# TASK DESCRIPTION
Quote exactly and only this range of lines in the data below: the line that holds "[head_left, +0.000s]" to the line that holds "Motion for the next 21", both included.

═══

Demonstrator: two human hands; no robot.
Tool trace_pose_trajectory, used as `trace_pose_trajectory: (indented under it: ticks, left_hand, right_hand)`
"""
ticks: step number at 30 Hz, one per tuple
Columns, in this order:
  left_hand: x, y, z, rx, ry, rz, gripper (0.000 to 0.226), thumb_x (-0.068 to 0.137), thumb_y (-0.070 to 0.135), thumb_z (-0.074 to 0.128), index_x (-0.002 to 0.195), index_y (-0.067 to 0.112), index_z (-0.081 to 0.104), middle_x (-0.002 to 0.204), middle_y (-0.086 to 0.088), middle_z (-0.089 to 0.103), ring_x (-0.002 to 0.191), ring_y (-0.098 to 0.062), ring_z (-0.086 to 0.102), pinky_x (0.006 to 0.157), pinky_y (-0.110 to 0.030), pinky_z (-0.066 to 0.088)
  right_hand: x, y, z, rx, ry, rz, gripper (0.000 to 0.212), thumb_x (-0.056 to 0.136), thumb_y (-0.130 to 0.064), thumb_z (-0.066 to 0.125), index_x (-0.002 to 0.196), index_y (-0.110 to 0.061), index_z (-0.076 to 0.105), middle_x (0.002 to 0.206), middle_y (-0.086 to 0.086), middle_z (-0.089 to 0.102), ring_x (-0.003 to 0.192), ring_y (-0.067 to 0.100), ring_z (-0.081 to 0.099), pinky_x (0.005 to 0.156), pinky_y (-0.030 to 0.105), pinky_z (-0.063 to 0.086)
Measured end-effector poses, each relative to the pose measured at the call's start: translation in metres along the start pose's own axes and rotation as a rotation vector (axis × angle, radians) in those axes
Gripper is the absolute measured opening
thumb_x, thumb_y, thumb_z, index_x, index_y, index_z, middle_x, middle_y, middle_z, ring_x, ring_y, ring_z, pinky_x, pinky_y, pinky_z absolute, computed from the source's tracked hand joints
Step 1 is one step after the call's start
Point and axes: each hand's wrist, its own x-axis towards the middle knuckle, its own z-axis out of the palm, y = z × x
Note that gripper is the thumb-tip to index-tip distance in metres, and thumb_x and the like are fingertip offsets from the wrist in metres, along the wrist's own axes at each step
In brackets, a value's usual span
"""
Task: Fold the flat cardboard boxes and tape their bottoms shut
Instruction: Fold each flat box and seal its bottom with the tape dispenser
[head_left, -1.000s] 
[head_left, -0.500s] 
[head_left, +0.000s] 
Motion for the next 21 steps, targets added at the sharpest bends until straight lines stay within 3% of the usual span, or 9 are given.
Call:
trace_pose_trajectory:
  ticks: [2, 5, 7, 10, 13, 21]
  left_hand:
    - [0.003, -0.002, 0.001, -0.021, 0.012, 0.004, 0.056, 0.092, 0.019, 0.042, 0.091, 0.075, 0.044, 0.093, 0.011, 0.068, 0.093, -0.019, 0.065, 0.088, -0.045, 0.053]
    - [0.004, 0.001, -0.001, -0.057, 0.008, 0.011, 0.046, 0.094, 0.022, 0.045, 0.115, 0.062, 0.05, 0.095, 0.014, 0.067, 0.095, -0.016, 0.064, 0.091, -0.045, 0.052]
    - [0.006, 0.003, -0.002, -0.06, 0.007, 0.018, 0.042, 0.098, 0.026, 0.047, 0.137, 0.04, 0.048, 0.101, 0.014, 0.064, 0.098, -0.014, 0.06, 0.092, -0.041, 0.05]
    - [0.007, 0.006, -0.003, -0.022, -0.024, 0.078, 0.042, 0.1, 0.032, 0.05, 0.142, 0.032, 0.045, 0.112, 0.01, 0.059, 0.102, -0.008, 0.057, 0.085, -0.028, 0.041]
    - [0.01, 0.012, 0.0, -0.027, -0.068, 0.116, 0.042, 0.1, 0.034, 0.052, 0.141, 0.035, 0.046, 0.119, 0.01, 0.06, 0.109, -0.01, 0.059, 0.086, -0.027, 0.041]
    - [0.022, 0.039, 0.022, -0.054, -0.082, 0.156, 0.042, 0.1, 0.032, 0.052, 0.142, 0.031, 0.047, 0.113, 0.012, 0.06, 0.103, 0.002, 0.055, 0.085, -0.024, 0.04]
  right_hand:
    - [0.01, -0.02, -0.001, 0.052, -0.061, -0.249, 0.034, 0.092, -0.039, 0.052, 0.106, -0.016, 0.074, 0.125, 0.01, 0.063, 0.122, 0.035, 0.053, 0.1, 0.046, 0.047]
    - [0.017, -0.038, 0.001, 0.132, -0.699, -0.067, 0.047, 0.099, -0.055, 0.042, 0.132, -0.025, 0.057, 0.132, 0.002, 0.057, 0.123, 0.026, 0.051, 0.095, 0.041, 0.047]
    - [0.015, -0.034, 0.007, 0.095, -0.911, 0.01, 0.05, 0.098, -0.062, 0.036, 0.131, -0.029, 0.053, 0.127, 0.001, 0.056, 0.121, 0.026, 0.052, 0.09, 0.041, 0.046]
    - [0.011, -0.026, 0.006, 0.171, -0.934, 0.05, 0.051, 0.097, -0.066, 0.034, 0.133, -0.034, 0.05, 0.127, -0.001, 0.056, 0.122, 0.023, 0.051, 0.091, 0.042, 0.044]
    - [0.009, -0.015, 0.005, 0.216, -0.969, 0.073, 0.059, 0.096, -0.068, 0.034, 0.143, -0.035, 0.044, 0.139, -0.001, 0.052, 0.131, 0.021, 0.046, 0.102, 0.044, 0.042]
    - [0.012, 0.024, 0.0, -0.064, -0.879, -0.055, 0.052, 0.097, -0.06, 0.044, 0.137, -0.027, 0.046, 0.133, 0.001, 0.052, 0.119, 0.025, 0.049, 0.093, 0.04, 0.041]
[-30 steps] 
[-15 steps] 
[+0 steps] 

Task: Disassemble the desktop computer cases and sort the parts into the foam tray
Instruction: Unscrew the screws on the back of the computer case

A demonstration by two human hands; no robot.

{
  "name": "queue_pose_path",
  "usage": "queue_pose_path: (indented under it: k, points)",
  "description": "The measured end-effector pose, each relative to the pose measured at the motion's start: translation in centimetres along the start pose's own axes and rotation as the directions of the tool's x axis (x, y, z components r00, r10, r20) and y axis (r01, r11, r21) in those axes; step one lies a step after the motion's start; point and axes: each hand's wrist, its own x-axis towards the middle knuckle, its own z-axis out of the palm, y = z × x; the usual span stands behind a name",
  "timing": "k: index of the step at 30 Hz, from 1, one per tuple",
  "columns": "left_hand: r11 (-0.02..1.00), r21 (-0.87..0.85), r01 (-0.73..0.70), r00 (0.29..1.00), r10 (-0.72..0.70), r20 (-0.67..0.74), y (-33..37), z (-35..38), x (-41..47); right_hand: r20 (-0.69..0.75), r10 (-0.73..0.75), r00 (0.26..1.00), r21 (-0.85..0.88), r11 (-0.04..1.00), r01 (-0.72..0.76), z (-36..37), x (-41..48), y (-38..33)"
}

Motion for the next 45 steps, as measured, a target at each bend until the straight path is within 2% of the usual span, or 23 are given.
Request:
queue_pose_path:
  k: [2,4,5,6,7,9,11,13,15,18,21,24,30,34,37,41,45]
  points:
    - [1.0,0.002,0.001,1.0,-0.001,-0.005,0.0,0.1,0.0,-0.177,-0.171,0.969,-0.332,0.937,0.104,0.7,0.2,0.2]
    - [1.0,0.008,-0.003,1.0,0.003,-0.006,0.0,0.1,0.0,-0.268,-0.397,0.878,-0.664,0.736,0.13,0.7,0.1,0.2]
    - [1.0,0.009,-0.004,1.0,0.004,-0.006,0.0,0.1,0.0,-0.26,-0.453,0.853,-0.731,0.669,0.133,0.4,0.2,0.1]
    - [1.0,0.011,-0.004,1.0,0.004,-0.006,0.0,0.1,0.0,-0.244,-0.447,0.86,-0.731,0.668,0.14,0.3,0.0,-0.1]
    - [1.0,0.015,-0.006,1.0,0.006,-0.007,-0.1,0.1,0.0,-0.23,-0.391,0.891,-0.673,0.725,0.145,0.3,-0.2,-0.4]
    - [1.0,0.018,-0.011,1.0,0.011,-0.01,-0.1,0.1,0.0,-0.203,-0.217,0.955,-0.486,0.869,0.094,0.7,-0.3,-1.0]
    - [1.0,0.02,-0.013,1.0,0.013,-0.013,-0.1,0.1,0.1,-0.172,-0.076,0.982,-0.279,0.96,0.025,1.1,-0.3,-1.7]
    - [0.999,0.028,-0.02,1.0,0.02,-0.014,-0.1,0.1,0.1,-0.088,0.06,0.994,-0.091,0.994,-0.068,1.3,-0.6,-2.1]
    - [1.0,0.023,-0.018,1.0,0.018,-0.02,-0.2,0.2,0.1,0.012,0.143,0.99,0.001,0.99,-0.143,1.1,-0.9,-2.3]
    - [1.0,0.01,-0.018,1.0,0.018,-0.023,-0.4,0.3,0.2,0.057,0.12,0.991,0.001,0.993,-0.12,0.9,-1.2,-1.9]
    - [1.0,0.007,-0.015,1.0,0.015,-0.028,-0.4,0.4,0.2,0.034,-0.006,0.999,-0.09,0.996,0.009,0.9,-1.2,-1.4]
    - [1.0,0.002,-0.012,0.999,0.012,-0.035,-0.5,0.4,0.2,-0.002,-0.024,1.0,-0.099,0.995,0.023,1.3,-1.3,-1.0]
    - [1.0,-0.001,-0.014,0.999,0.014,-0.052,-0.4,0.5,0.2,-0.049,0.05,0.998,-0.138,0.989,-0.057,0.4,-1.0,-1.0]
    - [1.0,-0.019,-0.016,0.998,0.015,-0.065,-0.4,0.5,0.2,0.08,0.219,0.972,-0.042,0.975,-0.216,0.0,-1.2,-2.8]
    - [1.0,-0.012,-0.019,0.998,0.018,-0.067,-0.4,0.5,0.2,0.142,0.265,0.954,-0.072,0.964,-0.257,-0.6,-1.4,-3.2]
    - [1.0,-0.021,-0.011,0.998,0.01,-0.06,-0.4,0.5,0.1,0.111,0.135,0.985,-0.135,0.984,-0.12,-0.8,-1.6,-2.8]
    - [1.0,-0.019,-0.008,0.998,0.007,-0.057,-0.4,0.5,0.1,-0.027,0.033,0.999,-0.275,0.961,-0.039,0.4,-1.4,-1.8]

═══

# SOLUTION TO THIS TASK
[head_left, +0.000s] 
Motion for the next 21 steps, targets added at the sharpest bends until straight lines stay within 3% of the usual span, or 9 are given.

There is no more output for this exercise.